Two great white sharks are confusing experts by sticking together. Usually solitary creatures, these two males have been tagged and recorded migrating as a pair.
The Boston Museum of Science posted about the odd couple on Aug. 6 and asked, “What happens when two white sharks become best friends?”
What happens when two white sharks become best friends?
— Museum of Science (@museumofscience) August 6, 2023
Meet Simon and Jekyll, the dynamic duo challenging everything we thought we knew about these solitary creatures. @Ocearch has tagged both of these apex predators and have noticed they’ve moved together up the Atlantic coast… pic.twitter.com/kvw2ip314r
They also noted these sharks are “challenging everything we thought we knew.”

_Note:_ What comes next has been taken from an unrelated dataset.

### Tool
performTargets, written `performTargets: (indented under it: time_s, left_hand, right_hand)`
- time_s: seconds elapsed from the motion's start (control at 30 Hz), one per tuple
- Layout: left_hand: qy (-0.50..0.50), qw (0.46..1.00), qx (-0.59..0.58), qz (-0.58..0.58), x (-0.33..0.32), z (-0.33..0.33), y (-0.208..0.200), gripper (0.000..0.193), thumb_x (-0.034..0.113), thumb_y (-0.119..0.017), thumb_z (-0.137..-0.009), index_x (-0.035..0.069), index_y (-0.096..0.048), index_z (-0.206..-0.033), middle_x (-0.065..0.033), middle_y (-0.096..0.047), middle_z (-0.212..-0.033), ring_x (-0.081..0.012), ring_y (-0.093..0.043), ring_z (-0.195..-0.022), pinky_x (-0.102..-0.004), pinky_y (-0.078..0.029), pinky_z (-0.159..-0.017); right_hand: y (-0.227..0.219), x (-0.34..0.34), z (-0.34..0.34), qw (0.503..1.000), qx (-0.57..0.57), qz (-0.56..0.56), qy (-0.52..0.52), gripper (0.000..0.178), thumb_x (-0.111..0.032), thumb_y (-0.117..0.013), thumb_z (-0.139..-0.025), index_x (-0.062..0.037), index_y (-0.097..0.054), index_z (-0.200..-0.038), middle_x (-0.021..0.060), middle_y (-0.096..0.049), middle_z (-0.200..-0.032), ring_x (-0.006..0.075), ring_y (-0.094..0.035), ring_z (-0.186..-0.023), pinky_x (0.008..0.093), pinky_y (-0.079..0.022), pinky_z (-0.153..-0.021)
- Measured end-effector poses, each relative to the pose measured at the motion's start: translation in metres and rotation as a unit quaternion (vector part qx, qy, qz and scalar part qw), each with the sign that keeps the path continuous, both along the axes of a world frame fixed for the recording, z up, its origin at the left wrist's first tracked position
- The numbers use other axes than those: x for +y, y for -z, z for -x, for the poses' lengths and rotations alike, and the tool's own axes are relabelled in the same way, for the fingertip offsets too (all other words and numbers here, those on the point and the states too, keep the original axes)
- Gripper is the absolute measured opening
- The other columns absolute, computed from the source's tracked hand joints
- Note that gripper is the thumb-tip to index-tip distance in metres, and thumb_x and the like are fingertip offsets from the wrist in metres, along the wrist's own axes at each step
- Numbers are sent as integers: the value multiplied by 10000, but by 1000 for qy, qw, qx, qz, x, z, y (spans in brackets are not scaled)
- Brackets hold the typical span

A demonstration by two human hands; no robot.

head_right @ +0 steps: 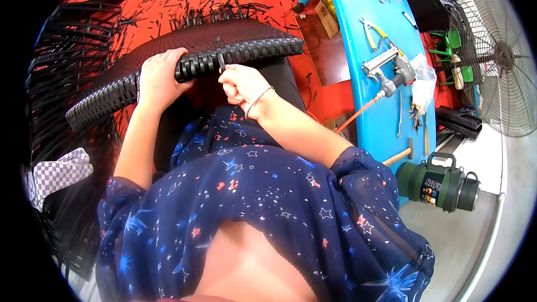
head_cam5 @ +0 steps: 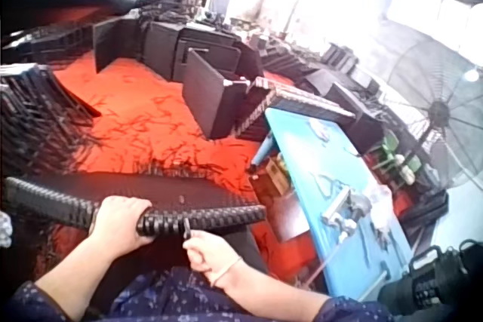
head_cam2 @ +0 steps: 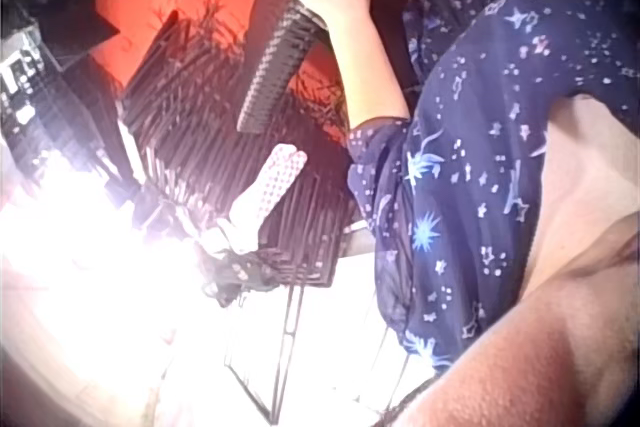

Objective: The person sits on the floor and weaves black plastic strips into a chair seat frame. They use pliers to cut a strip and a knife to trim excess material, then continue weaving the strips by hand to form the seat surface.

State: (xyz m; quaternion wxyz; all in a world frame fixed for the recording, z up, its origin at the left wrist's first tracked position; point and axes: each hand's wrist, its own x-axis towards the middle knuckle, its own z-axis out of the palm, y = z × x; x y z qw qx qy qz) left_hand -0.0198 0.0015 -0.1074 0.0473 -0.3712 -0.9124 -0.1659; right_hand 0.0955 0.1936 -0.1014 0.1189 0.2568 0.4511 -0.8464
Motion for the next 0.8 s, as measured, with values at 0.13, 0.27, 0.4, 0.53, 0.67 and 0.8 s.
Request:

The pair, named Simon and Jekyll, are being studied after scientists tagged them last December, per the Washington Post.
A Utah-based non-profit, dedicated to studying marine life called OCEARCH, made the discovery. They caught and tagged the sharks off the coast of Georgia within five days of each other.
Simon was found near St. Simon’s island, and Jekyll was caught near Jekyll Island. The sharks are both between 10-and-15-year-old males.
It was discovered by April that the sharks had found each other and were traveling up the Atlantic coast. They traveled within 10 to 100 miles of each other through Ocracoke, N.C., Virginia Beach, and Atlantic City.
By July 4, they had gotten near the southern coast of Nova Scotia together. They journeyed past Halifax, around the Gulf of Saint Lawrence, and then reached Quebec’s eastern coast.
Their last known destination point was recorded on Aug. 11. The pair was off the northeast coast of the province of New Brunswick.
The chief scientist at OCEARCH, Robert Hueter, said, “Social behavior in sharks is something that’s not particularly well-known.”
“And it’s not thought to be something that they have much of, except in maybe isolated cases of certain species,” he added.
He also noted they are testing blood samples to determine whether Simon and Jekyll are brothers.
He did state white sharks “were already more complex than we used to think they were.”
If this pair turns out to be related, it would change the way experts view the species.
Hueter said, “Now this adds a whole new element of sort of a familial and social component to migration.”